Please output each entry exactly as it appears.

===== Input material

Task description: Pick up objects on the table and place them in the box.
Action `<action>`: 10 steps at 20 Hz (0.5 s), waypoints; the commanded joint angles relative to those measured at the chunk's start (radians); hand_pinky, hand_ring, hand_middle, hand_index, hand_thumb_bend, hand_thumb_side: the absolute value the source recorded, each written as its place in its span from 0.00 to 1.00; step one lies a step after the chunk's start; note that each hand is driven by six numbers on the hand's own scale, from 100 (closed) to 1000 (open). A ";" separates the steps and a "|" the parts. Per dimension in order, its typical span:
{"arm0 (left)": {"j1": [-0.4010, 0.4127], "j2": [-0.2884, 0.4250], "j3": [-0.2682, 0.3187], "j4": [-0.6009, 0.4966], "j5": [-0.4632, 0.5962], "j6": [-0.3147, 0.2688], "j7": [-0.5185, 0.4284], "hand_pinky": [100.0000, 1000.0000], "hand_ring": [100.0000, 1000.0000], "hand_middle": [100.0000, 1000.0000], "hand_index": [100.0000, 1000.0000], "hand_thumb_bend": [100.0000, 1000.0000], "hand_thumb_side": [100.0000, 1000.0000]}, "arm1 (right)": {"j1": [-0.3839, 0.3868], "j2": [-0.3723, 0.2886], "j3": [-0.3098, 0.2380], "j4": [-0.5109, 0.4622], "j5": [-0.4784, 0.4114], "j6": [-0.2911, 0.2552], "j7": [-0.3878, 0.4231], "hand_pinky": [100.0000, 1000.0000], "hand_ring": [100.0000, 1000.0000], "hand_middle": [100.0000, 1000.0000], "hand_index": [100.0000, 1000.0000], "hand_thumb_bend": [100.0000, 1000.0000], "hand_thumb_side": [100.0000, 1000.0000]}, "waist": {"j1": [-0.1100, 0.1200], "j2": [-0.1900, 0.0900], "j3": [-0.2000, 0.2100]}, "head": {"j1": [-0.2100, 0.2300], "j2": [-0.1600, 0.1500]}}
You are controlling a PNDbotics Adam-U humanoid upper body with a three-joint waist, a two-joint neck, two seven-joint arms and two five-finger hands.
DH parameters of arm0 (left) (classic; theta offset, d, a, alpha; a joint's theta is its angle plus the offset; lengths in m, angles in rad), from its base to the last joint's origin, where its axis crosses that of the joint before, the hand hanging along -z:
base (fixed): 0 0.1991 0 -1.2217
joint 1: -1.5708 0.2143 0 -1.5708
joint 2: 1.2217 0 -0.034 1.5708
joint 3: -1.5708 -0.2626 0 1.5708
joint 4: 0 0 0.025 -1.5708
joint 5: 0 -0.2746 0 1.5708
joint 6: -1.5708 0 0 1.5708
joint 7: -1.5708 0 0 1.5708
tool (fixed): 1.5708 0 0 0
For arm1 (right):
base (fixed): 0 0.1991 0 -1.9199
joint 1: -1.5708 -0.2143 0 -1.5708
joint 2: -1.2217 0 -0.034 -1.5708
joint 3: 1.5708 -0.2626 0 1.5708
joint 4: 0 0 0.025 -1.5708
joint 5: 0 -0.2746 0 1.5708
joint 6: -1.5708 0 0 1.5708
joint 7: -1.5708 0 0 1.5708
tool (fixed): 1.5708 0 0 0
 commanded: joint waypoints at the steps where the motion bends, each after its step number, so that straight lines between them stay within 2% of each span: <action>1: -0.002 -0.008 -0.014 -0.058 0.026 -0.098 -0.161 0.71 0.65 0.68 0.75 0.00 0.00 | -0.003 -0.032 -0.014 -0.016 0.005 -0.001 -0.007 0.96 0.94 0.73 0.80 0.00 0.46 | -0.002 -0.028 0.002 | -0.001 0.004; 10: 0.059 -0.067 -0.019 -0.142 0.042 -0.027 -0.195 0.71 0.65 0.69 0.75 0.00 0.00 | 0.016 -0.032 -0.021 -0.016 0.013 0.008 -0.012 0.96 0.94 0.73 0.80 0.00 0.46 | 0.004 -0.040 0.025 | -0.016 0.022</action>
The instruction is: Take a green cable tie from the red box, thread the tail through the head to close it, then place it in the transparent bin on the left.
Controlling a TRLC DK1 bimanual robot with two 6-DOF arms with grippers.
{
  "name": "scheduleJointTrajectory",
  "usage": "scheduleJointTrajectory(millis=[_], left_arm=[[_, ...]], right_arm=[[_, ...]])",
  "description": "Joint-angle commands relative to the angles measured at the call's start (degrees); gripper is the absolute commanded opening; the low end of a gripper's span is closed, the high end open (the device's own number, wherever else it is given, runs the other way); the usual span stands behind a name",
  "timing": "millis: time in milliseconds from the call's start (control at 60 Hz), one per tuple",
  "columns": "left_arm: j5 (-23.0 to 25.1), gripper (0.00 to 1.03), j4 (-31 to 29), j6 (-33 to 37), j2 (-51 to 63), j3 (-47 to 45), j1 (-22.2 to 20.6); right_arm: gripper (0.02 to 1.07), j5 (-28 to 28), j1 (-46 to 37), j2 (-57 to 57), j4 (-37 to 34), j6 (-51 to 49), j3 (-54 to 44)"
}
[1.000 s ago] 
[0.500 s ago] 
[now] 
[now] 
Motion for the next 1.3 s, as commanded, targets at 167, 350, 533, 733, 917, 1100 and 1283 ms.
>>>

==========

Your response:
Task description: Pick up objects on the table and place them in the box.
Action `<action>`: 10 steps at 20 Hz (0.5 s), waypoints; the commanded joint angles relative to those measured at the chunk's start (radians); hand_pinky, hand_ring, hand_middle, hand_index, hand_thumb_bend, hand_thumb_side: the absolute value the source recorded, each written as its place in its span from 0.00 to 1.00; step one lies a step after the chunk's start; note that each hand is driven by six numbers on the hand's own scale, from 100 (closed) to 1000 (open). A ";" separates the steps and a "|" the parts. Per dimension in order, its typical span:
{"arm0 (left)": {"j1": [-0.4010, 0.4127], "j2": [-0.2884, 0.4250], "j3": [-0.2682, 0.3187], "j4": [-0.6009, 0.4966], "j5": [-0.4632, 0.5962], "j6": [-0.3147, 0.2688], "j7": [-0.5185, 0.4284], "hand_pinky": [100.0000, 1000.0000], "hand_ring": [100.0000, 1000.0000], "hand_middle": [100.0000, 1000.0000], "hand_index": [100.0000, 1000.0000], "hand_thumb_bend": [100.0000, 1000.0000], "hand_thumb_side": [100.0000, 1000.0000]}, "arm1 (right)": {"j1": [-0.3839, 0.3868], "j2": [-0.3723, 0.2886], "j3": [-0.3098, 0.2380], "j4": [-0.5109, 0.4622], "j5": [-0.4784, 0.4114], "j6": [-0.2911, 0.2552], "j7": [-0.3878, 0.4231], "hand_pinky": [100.0000, 1000.0000], "hand_ring": [100.0000, 1000.0000], "hand_middle": [100.0000, 1000.0000], "hand_index": [100.0000, 1000.0000], "hand_thumb_bend": [100.0000, 1000.0000], "hand_thumb_side": [100.0000, 1000.0000]}, "waist": {"j1": [-0.1100, 0.1200], "j2": [-0.1900, 0.0900], "j3": [-0.2000, 0.2100]}, "head": {"j1": [-0.2100, 0.2300], "j2": [-0.1600, 0.1500]}}
You are controlling a PNDbotics Adam-U humanoid upper body with a three-joint waist, a two-joint neck, two seven-joint arms and two five-finger hands.
DH parameters of arm0 (left) (classic; theta offset, d, a, alpha; a joint's theta is its angle plus the offset; lengths in m, angles in rad), from its base to the last joint's origin, where its axis crosses that of the joint before, the hand hanging along -z:
base (fixed): 0 0.1991 0 -1.2217
joint 1: -1.5708 0.2143 0 -1.5708
joint 2: 1.2217 0 -0.034 1.5708
joint 3: -1.5708 -0.2626 0 1.5708
joint 4: 0 0 0.025 -1.5708
joint 5: 0 -0.2746 0 1.5708
joint 6: -1.5708 0 0 1.5708
joint 7: -1.5708 0 0 1.5708
tool (fixed): 1.5708 0 0 0
For arm1 (right):
base (fixed): 0 0.1991 0 -1.9199
joint 1: -1.5708 -0.2143 0 -1.5708
joint 2: -1.2217 0 -0.034 -1.5708
joint 3: 1.5708 -0.2626 0 1.5708
joint 4: 0 0 0.025 -1.5708
joint 5: 0 -0.2746 0 1.5708
joint 6: -1.5708 0 0 1.5708
joint 7: -1.5708 0 0 1.5708
tool (fixed): 1.5708 0 0 0
 commanded: joint waypoints at the steps where the motion bends, each after its step number, so that straight lines between them stay within 2% of each span: <action>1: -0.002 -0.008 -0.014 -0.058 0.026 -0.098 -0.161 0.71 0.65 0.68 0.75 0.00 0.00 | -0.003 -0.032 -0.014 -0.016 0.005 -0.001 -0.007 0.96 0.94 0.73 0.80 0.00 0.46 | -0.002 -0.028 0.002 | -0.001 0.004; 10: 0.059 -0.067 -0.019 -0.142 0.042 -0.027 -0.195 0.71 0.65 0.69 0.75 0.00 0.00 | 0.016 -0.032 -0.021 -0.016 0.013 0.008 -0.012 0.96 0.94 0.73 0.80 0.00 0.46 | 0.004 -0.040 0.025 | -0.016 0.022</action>
The instruction is: Take a green cable tie from the red box, thread the tail through the head to close it, then place it in the transparent bin on the left.
Controlling a TRLC DK1 bimanual robot with two 6-DOF arms with grippers.
{
  "name": "scheduleJointTrajectory",
  "usage": "scheduleJointTrajectory(millis=[_], left_arm=[[_, ...]], right_arm=[[_, ...]])",
  "description": "Joint-angle commands relative to the angles measured at the call's start (degrees); gripper is the absolute commanded opening; the low end of a gripper's span is closed, the high end open (the device's own number, wherever else it is given, runs the other way); the usual span stands behind a name",
  "timing": "millis: time in milliseconds from the call's start (control at 60 Hz), one per tuple",
  "columns": "left_arm: j5 (-23.0 to 25.1), gripper (0.00 to 1.03), j4 (-31 to 29), j6 (-33 to 37), j2 (-51 to 63), j3 (-47 to 45), j1 (-22.2 to 20.6); right_arm: gripper (0.02 to 1.07), j5 (-28 to 28), j1 (-46 to 37), j2 (-57 to 57), j4 (-37 to 34), j6 (-51 to 49), j3 (-54 to 44)"
}
[1.000 s ago] 
[0.500 s ago] 
[now] 
[now] 
Motion for the next 1.3 s, as commanded, targets at 167, 350, 533, 733, 917, 1100 and 1283 ms.
>>>

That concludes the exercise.